1981 American television program

Another Page is a 1981 adult educational television series consisting of 15 episodes designed for adults looking to improve their reading skills. Produced by the Kentucky Educational Television (KET) network, the program was originally hosted by then-future WPXI-TV news anchor Jonas Cheney. The program was revised in 1988 as a follow-up program to fellow adult literacy series, Learn to Read, which was first broadcast in 1987; that program's host, cookie entrepreneur and literacy advocate Wally Amos, hosted the introduction and instructional segments in the 1988 revision, with the story segments and some instructional sequences from the original version retained.

The 1988 revision was broadcast nationally through PBS, and continued to air in reruns as late as the early- to mid-2000s.

==Format==
In addition to aiding adults in studying for the GED tests, the series was designed to teach intermediate reading skills to adults who read on a fifth through eighth grade level. The first and third segments of each episode features a soap opera-like continuing story in which the characters use reading materials to help cope with situations that can and would usually be expected in real life. The mid-episode segment known as "The Inside Story" (known as the "News and Features" segment in the original version), tips and advice on how to comprehend reading, including the pursuit of the main idea of sentences and/or paragraphs, are provided in each episode by the host and a few additional instructors.

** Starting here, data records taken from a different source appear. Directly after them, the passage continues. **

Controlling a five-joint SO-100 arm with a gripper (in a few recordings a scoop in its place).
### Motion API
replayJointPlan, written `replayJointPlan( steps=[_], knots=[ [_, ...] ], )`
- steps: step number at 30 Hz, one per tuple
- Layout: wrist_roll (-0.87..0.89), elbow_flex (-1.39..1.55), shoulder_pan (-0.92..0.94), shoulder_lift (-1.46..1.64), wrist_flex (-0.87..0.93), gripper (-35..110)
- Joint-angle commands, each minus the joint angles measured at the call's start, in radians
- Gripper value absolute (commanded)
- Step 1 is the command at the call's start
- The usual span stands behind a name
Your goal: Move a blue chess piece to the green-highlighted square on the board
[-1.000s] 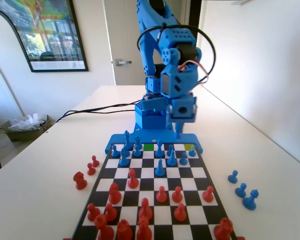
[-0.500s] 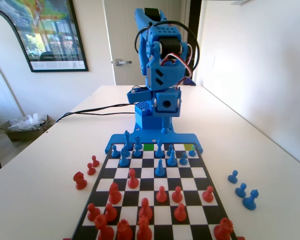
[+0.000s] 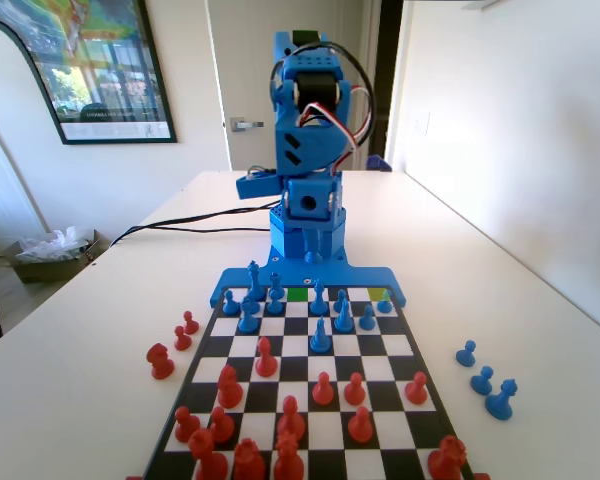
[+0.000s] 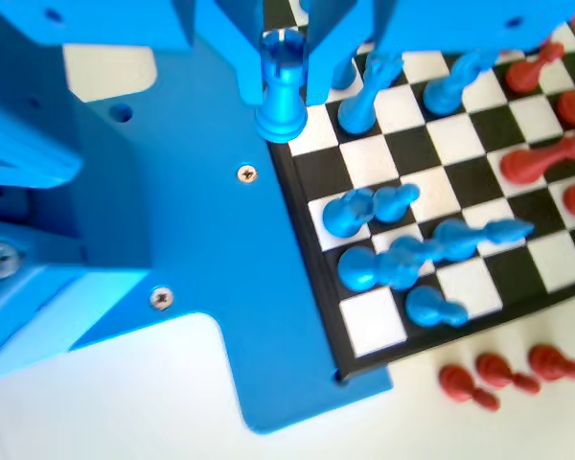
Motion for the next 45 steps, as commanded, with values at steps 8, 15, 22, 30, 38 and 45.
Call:
replayJointPlan(
  steps=[8, 15, 22, 30, 38, 45],
  knots=[
    [0.005, -0.018, 0.075, -0.081, -0.086, 1],
    [0.002, -0.041, 0.077, -0.195, -0.189, 1],
    [0.009, -0.06, 0.072, -0.261, -0.247, 1],
    [0.021, -0.106, 0.049, -0.365, -0.311, 1],
    [0.002, -0.075, 0.063, -0.41, -0.397, 1],
    [-0.04, -0.031, 0.086, -0.41, -0.449, 1]
  ],
)
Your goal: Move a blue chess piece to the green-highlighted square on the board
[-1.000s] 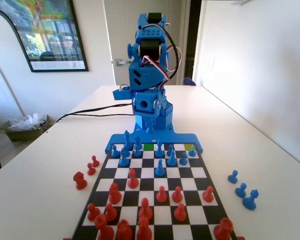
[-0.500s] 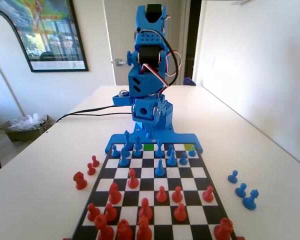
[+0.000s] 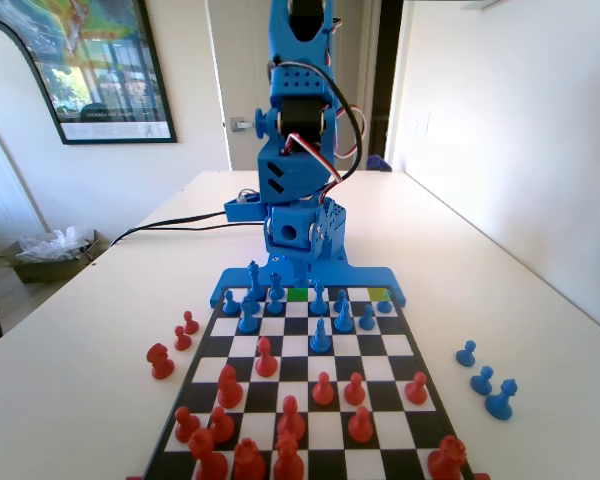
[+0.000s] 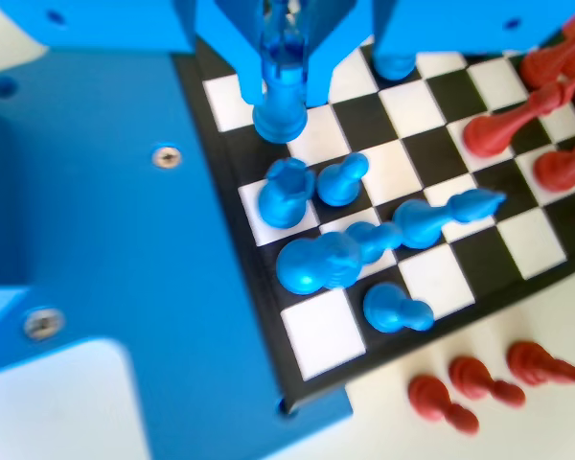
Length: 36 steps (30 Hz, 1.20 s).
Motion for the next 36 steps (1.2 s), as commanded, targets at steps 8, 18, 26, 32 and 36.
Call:
replayJointPlan(
  steps=[8, 18, 26, 32, 36],
  knots=[
    [-0.048, 0.063, 0.028, 0.008, -0.069, 1],
    [-0.055, 0.089, 0.025, 0.008, -0.097, 1],
    [-0.066, 0.112, 0.028, 0.006, -0.123, 1],
    [-0.066, 0.117, 0.028, 0.006, -0.13, 2],
    [-0.063, 0.114, 0.028, 0.006, -0.13, 5]
  ],
)
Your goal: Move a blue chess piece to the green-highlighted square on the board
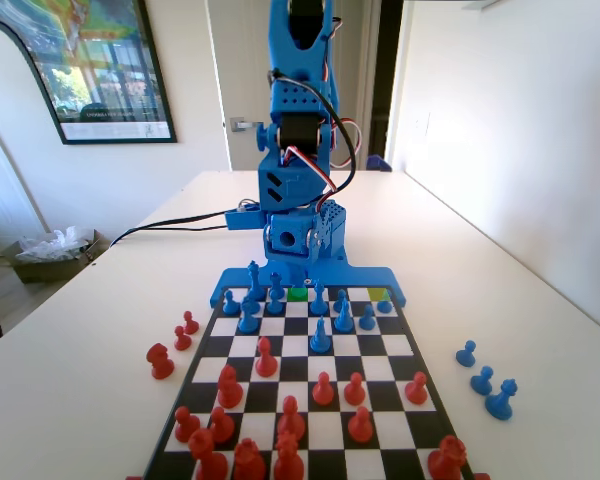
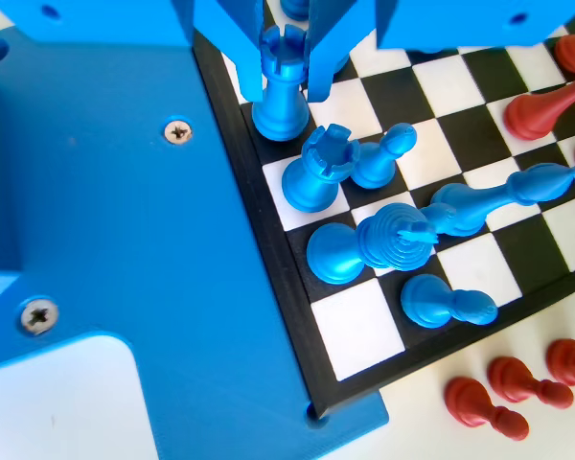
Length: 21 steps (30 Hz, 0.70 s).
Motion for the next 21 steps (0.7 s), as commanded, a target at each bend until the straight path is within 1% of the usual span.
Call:
replayJointPlan(
  steps=[1, 12, 21],
  knots=[
    [-0.052, 0.003, 0.023, 0.008, 0.002, 6],
    [-0.046, -0.003, 0.021, 0.008, 0.006, 10],
    [-0.021, -0.04, 0.002, 0.009, 0.058, 11]
  ],
)
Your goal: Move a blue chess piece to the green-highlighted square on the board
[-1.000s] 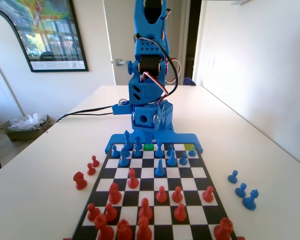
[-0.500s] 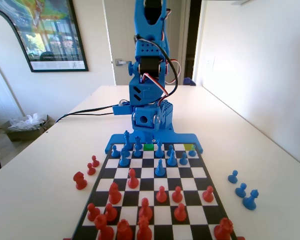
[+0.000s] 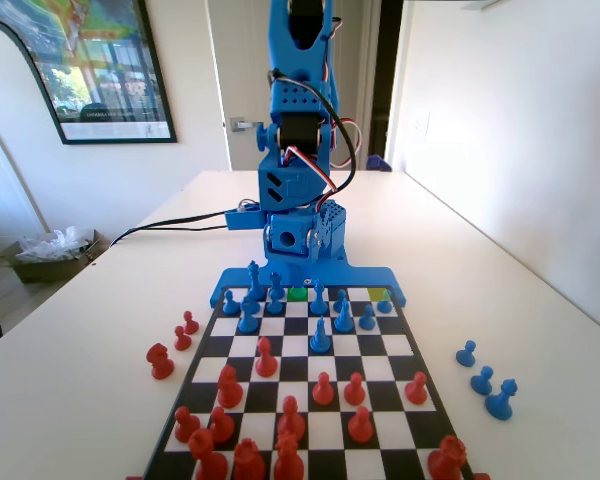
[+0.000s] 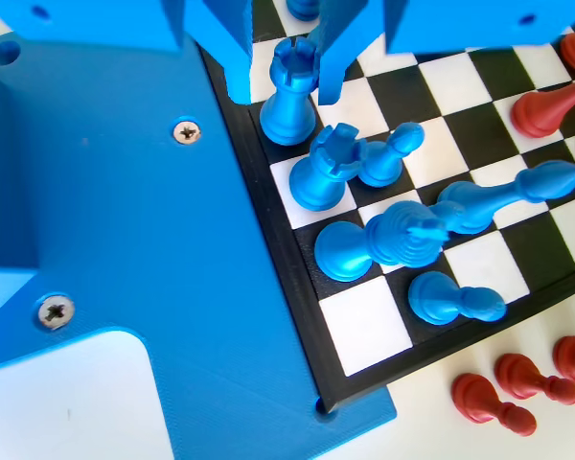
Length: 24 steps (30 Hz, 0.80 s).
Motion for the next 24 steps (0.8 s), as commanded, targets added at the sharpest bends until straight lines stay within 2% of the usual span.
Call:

In a similar manner with KET's GED on TV series, accompanying the series were three workbooks (five for the 1988 revival), which provided further instruction and reading practice to further improve the student's reading skills.

==Cast==
===Hosts===
- Jonas Cheney - Host/Anchor person (original version)
- Wally Amos - Host/Anchor person (1988 revision)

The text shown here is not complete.